Assignment
Please keep the pictures out and write out exactly the lines from the first in the data below through the one containing "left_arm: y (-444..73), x", both included.

Provided material
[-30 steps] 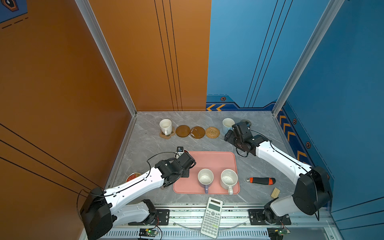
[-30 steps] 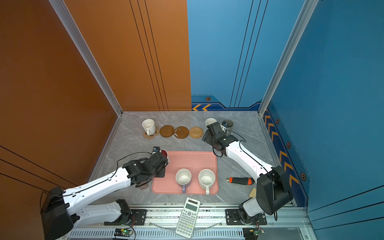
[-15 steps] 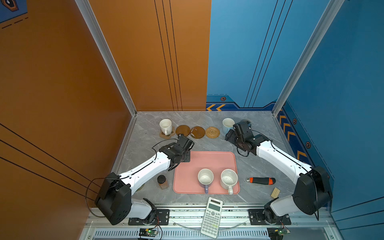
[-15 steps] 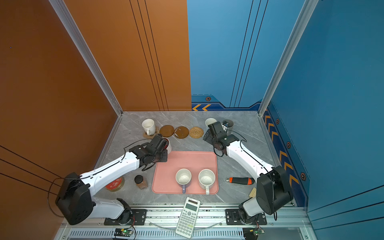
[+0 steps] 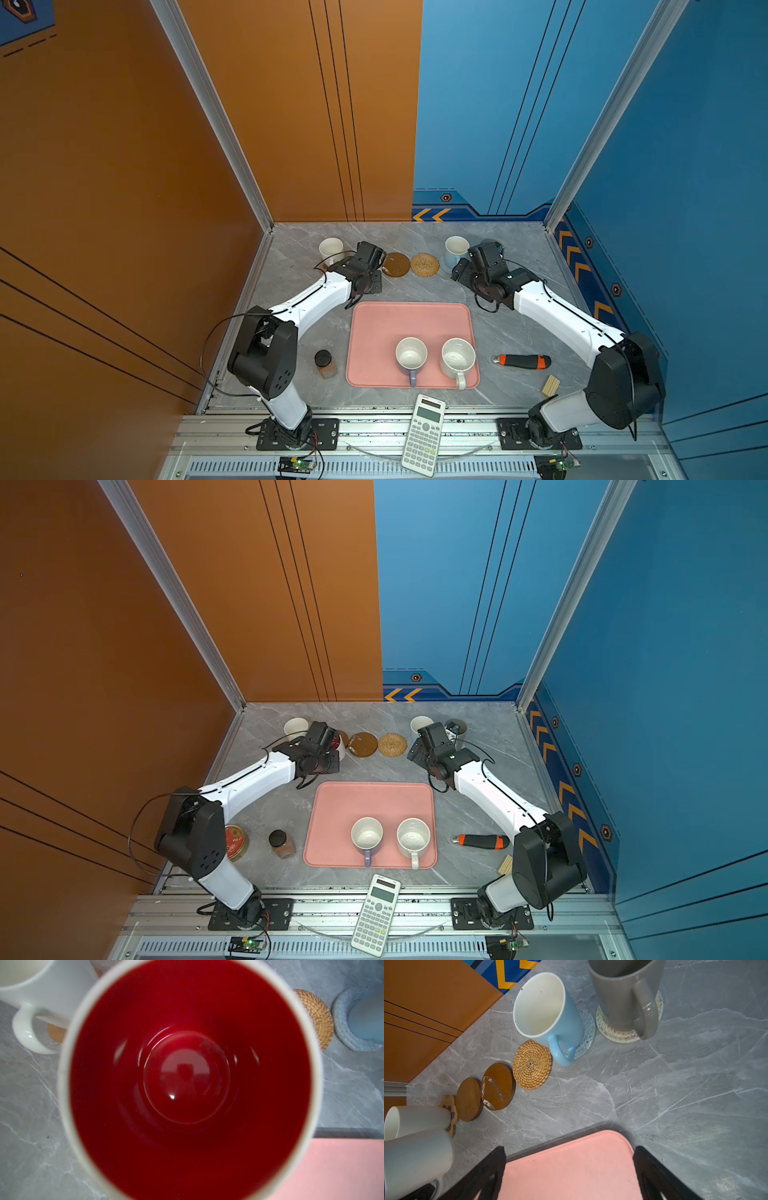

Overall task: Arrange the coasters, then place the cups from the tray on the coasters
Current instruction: 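Carry the red-lined mug toward the wooden disc coaster with the left gripper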

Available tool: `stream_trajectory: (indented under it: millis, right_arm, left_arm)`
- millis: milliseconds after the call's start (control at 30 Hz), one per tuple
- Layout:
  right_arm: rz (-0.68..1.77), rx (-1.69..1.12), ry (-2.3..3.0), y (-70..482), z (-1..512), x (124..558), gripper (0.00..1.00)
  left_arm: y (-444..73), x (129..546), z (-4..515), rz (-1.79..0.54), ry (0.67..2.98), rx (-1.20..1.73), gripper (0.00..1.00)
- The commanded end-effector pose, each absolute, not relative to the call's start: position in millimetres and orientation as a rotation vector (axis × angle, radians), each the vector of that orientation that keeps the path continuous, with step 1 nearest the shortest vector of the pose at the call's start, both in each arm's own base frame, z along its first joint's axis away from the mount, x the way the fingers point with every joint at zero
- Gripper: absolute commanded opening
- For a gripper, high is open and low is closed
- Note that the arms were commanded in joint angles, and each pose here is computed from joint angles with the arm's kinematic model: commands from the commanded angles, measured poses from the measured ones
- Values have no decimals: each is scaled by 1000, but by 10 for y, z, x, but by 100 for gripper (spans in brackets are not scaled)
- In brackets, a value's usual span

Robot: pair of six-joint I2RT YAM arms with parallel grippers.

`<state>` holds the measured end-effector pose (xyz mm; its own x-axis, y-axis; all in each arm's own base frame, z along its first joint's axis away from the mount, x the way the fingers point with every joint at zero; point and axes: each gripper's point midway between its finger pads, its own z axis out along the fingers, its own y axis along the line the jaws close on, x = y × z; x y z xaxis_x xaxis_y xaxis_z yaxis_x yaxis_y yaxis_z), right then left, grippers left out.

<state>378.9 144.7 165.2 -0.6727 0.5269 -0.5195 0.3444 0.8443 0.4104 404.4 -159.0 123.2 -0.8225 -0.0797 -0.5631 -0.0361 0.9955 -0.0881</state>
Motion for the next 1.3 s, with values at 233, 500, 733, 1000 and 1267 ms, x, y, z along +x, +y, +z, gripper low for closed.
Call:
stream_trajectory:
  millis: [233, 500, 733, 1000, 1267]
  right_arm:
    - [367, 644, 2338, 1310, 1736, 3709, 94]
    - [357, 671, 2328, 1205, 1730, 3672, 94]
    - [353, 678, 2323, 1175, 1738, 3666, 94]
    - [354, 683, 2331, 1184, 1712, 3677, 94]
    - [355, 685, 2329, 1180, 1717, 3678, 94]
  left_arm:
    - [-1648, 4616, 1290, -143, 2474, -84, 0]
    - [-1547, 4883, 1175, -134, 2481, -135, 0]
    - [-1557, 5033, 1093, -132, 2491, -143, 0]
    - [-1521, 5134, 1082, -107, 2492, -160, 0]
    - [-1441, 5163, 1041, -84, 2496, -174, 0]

Expected output
[-30 steps] 
[-30 steps] 
[-15 steps] 
[-15 steps] 
[+0 steps] 

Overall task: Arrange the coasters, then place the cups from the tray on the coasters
Current instruction: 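Carry the red-lined mug toward the wooden disc coaster with the left gripper
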
Available tool: `stream_trajectory: (indented under it: millis, right_arm, left_arm)`
- millis: milliseconds after the call's start (control at 30 Hz), one per tuple
- Layout:
  right_arm: rz (-0.68..1.77), rx (-1.69..1.12), ry (-2.3..3.0), y (-70..482), z (-1..512), x (124..558), gripper (0.00..1.00)
  left_arm: y (-444..73), x (129..546), z (-4..515), rz (-1.79..0.54), ry (0.67..2.98), rx (-1.20..1.73), gripper (0.00..1.00)

An answer has been given, and the exercise is complete.